Stored data
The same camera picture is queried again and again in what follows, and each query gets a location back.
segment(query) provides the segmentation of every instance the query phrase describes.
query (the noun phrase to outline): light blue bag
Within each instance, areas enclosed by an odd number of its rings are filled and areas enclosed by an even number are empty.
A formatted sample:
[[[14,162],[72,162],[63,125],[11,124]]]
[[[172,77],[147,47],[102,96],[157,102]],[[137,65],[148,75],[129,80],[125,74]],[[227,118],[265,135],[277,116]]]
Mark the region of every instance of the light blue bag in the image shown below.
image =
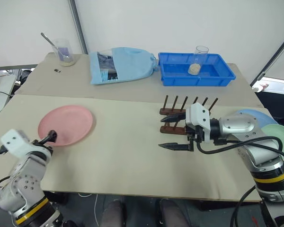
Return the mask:
[[[125,82],[149,77],[157,70],[157,61],[145,50],[117,47],[89,54],[91,84]]]

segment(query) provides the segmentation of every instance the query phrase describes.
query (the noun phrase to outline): blue plastic tray
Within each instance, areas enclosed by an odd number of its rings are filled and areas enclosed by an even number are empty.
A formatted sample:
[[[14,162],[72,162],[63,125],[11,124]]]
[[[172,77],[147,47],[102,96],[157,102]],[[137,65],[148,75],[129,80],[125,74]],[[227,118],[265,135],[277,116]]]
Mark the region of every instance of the blue plastic tray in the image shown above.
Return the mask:
[[[164,86],[227,86],[236,78],[223,58],[209,53],[198,75],[188,73],[194,62],[192,53],[159,53],[161,80]]]

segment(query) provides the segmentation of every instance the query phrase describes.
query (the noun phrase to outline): spoon
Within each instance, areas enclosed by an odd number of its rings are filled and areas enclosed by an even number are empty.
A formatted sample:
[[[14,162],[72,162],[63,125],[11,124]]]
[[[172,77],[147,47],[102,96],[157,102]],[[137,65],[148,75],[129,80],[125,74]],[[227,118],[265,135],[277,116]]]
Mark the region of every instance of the spoon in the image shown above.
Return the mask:
[[[52,42],[49,38],[47,38],[47,36],[46,36],[43,32],[41,32],[41,36],[42,36],[44,39],[46,39],[46,41],[49,42],[50,45],[52,45],[52,46],[62,55],[63,61],[67,61],[67,62],[70,62],[70,61],[71,61],[70,57],[64,55],[63,53],[61,53],[61,51],[59,50],[59,48],[56,47],[55,44],[53,44],[53,42]]]

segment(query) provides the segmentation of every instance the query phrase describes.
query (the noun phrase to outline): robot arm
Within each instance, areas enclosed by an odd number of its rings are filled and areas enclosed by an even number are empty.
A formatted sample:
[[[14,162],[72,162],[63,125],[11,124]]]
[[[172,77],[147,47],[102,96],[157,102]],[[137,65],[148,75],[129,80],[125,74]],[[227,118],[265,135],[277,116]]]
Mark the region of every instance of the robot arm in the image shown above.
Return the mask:
[[[210,119],[209,111],[199,103],[192,104],[185,113],[168,115],[162,122],[177,122],[185,119],[187,145],[177,143],[165,143],[159,146],[172,150],[193,151],[193,142],[197,143],[197,148],[205,154],[217,153],[215,151],[206,152],[201,149],[202,141],[213,140],[215,145],[227,144],[229,138],[233,138],[239,145],[248,140],[255,140],[253,144],[247,143],[237,147],[245,166],[250,171],[256,183],[256,189],[263,199],[261,207],[264,217],[270,225],[281,226],[284,223],[284,161],[282,157],[265,147],[279,149],[279,145],[273,139],[258,140],[266,135],[258,126],[257,119],[249,114],[235,114],[222,117],[219,120]]]
[[[21,131],[10,130],[1,138],[4,147],[19,158],[10,172],[9,182],[0,188],[0,208],[12,215],[20,227],[58,227],[62,215],[55,210],[40,187],[57,133],[50,131],[41,141],[29,139]]]

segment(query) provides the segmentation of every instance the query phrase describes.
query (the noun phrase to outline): metal pole
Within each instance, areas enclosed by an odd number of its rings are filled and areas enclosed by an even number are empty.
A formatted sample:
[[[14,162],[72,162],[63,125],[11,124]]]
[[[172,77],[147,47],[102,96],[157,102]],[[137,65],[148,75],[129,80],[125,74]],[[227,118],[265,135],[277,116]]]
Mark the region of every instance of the metal pole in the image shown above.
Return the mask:
[[[78,15],[75,0],[68,0],[68,4],[69,4],[70,9],[71,9],[72,19],[73,19],[74,24],[76,26],[77,35],[79,37],[79,42],[80,42],[80,45],[81,45],[82,52],[84,54],[88,54],[88,50],[86,48],[86,43],[85,43],[85,40],[84,40],[84,35],[83,35],[83,32],[82,32],[82,28],[81,28],[81,24],[80,24],[79,15]]]
[[[283,51],[284,51],[284,42],[279,47],[279,49],[275,52],[275,54],[271,57],[271,59],[267,62],[264,68],[260,71],[257,77],[251,82],[250,84],[251,87],[257,82],[257,80],[261,80],[261,78],[265,76],[265,73],[269,69],[270,65],[272,65],[275,62],[275,60],[279,57],[280,54],[283,53]]]

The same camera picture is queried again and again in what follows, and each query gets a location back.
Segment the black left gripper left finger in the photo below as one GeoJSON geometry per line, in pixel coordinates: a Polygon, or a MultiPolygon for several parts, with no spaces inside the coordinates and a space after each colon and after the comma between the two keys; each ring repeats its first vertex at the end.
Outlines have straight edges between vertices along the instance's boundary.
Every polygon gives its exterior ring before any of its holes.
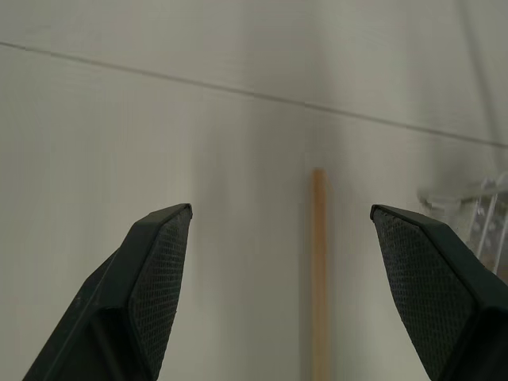
{"type": "Polygon", "coordinates": [[[192,216],[182,203],[135,222],[79,288],[23,381],[157,381],[192,216]]]}

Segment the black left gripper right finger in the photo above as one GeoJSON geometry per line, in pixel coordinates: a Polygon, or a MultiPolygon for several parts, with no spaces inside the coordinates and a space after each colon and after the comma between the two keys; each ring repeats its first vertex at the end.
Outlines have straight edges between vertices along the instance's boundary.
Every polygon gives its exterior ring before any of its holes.
{"type": "Polygon", "coordinates": [[[508,381],[508,286],[441,221],[383,205],[370,218],[430,381],[508,381]]]}

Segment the clear plastic container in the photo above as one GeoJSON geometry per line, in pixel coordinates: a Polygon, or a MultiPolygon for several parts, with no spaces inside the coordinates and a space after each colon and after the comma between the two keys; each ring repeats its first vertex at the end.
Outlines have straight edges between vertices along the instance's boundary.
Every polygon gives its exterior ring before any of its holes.
{"type": "Polygon", "coordinates": [[[508,171],[459,187],[424,189],[425,213],[448,224],[489,271],[508,284],[508,171]]]}

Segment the wooden chopstick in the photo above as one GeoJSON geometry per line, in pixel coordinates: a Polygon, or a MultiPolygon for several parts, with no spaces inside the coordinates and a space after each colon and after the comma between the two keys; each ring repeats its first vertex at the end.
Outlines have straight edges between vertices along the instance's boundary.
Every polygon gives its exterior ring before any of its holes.
{"type": "Polygon", "coordinates": [[[328,381],[328,323],[326,295],[326,175],[316,168],[311,175],[311,290],[312,381],[328,381]]]}

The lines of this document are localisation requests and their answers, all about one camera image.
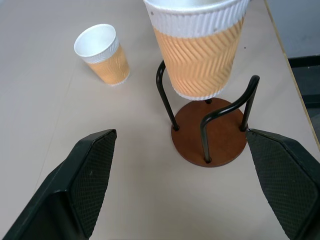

EXERCISE DETAILS: Return all records verbatim and drop the pictures.

EXERCISE SOLUTION:
The same camera picture is queried again and again in what follows, and each query gets a location back.
segment(query) provides the segmentation of every instance the query phrase describes.
query (the noun phrase to outline): light blue bag
Within each instance, areas enclosed by an odd number of its rings are filled and areas enclosed by an even number are empty.
A formatted sample:
[[[14,162],[72,162],[63,125],[11,124]]]
[[[172,77],[147,47],[102,96],[157,102]],[[137,65],[148,75],[129,80],[125,74]],[[227,118],[265,135],[277,116]]]
Mark the region of every instance of the light blue bag in the image shown below.
image =
Return the mask:
[[[125,82],[149,77],[157,70],[157,61],[145,50],[117,47],[89,54],[91,84]]]

segment(query) provides the segmentation of every instance the query phrase describes.
query (the noun phrase to outline): blue plastic tray
Within each instance, areas enclosed by an odd number of its rings are filled and areas enclosed by an even number are empty.
A formatted sample:
[[[14,162],[72,162],[63,125],[11,124]]]
[[[172,77],[147,47],[102,96],[157,102]],[[137,65],[148,75],[129,80],[125,74]],[[227,118],[265,135],[277,116]]]
Mark the region of every instance of the blue plastic tray in the image shown above.
Return the mask:
[[[164,86],[227,86],[236,78],[223,58],[209,53],[198,75],[188,73],[194,62],[192,53],[159,53],[161,80]]]

segment(query) provides the segmentation of every instance the query phrase describes.
query (the noun phrase to outline): spoon
Within each instance, areas enclosed by an odd number of its rings are filled and areas enclosed by an even number are empty.
A formatted sample:
[[[14,162],[72,162],[63,125],[11,124]]]
[[[172,77],[147,47],[102,96],[157,102]],[[137,65],[148,75],[129,80],[125,74]],[[227,118],[265,135],[277,116]]]
Mark the region of every instance of the spoon in the image shown above.
Return the mask:
[[[52,42],[49,38],[47,38],[47,36],[46,36],[43,32],[41,32],[41,36],[42,36],[44,39],[46,39],[46,41],[49,42],[50,45],[52,45],[52,46],[62,55],[63,61],[67,61],[67,62],[70,62],[70,61],[71,61],[70,57],[64,55],[63,53],[61,53],[61,51],[59,50],[59,48],[56,47],[55,44],[53,44],[53,42]]]

segment(query) provides the segmentation of every instance the query phrase describes.
query (the noun phrase to outline): robot arm
Within each instance, areas enclosed by an odd number of its rings are filled and areas enclosed by an even number are empty.
A formatted sample:
[[[14,162],[72,162],[63,125],[11,124]]]
[[[172,77],[147,47],[102,96],[157,102]],[[137,65],[148,75],[129,80],[125,74]],[[227,118],[265,135],[277,116]]]
Mark the region of every instance of the robot arm in the image shown above.
Return the mask:
[[[210,119],[209,111],[199,103],[192,104],[185,113],[168,115],[162,122],[177,122],[185,119],[187,145],[177,143],[165,143],[159,146],[172,150],[193,151],[193,142],[197,143],[197,148],[205,154],[217,153],[215,151],[206,152],[201,149],[202,141],[213,140],[215,145],[227,144],[229,138],[233,138],[239,145],[248,140],[255,140],[253,144],[247,143],[237,147],[245,166],[250,171],[256,183],[256,189],[263,199],[261,207],[264,217],[270,225],[281,226],[284,223],[284,161],[282,157],[265,147],[279,149],[279,145],[273,139],[258,140],[266,135],[258,126],[257,119],[249,114],[235,114],[222,117],[219,120]]]
[[[21,131],[10,130],[1,138],[4,147],[19,158],[10,172],[9,182],[0,188],[0,208],[12,215],[20,227],[58,227],[62,215],[55,210],[40,187],[57,133],[50,131],[41,141],[29,139]]]

segment(query) provides the segmentation of every instance the query phrase describes.
query (the noun phrase to outline): metal pole
Within each instance, areas enclosed by an odd number of its rings are filled and areas enclosed by an even number are empty.
A formatted sample:
[[[14,162],[72,162],[63,125],[11,124]]]
[[[172,77],[147,47],[102,96],[157,102]],[[137,65],[148,75],[129,80],[125,74]],[[227,118],[265,135],[277,116]]]
Mark the region of every instance of the metal pole in the image shown above.
Return the mask:
[[[78,15],[75,0],[68,0],[68,4],[69,4],[70,9],[71,9],[72,19],[73,19],[74,24],[76,26],[77,35],[79,37],[79,42],[80,42],[80,45],[81,45],[82,52],[84,54],[88,54],[88,50],[86,48],[86,43],[85,43],[85,40],[84,40],[84,35],[83,35],[83,32],[82,32],[82,28],[81,28],[81,24],[80,24],[79,15]]]
[[[283,51],[284,51],[284,42],[279,47],[279,49],[275,52],[275,54],[271,57],[271,59],[267,62],[264,68],[260,71],[257,77],[251,82],[250,84],[251,87],[257,82],[257,80],[261,80],[261,78],[265,76],[265,73],[269,69],[270,65],[272,65],[275,62],[275,60],[279,57],[280,54],[283,53]]]

The same camera picture is queried again and again in what follows, and each query gets a location back.
Segment the black left gripper left finger in the photo below as one GeoJSON geometry per line, in pixel coordinates: a Polygon, or a MultiPolygon for several parts, with no spaces inside the coordinates and a space after each colon and after the comma between the two keys; each ring repeats its first vertex at the end.
Outlines have straight edges between vertices along the instance's boundary.
Every polygon gives its exterior ring before any of its holes.
{"type": "Polygon", "coordinates": [[[192,216],[182,203],[135,222],[79,288],[23,381],[157,381],[192,216]]]}

Segment the black left gripper right finger in the photo above as one GeoJSON geometry per line, in pixel coordinates: a Polygon, or a MultiPolygon for several parts, with no spaces inside the coordinates and a space after each colon and after the comma between the two keys; each ring repeats its first vertex at the end.
Outlines have straight edges between vertices along the instance's boundary.
Every polygon gives its exterior ring before any of its holes.
{"type": "Polygon", "coordinates": [[[508,381],[508,286],[441,221],[383,205],[370,218],[430,381],[508,381]]]}

Segment the clear plastic container in the photo above as one GeoJSON geometry per line, in pixel coordinates: a Polygon, or a MultiPolygon for several parts, with no spaces inside the coordinates and a space after each colon and after the comma between the two keys; each ring repeats its first vertex at the end.
Outlines have straight edges between vertices along the instance's boundary.
Every polygon gives its exterior ring before any of its holes.
{"type": "Polygon", "coordinates": [[[508,171],[459,187],[424,189],[425,213],[448,224],[489,271],[508,284],[508,171]]]}

Segment the wooden chopstick in the photo above as one GeoJSON geometry per line, in pixel coordinates: a Polygon, or a MultiPolygon for several parts, with no spaces inside the coordinates and a space after each colon and after the comma between the two keys; each ring repeats its first vertex at the end.
Outlines have straight edges between vertices along the instance's boundary.
Every polygon gives its exterior ring before any of its holes.
{"type": "Polygon", "coordinates": [[[328,381],[328,323],[326,295],[326,175],[316,168],[311,175],[311,290],[312,381],[328,381]]]}

The lines of this document are localisation requests and their answers, all about one camera image.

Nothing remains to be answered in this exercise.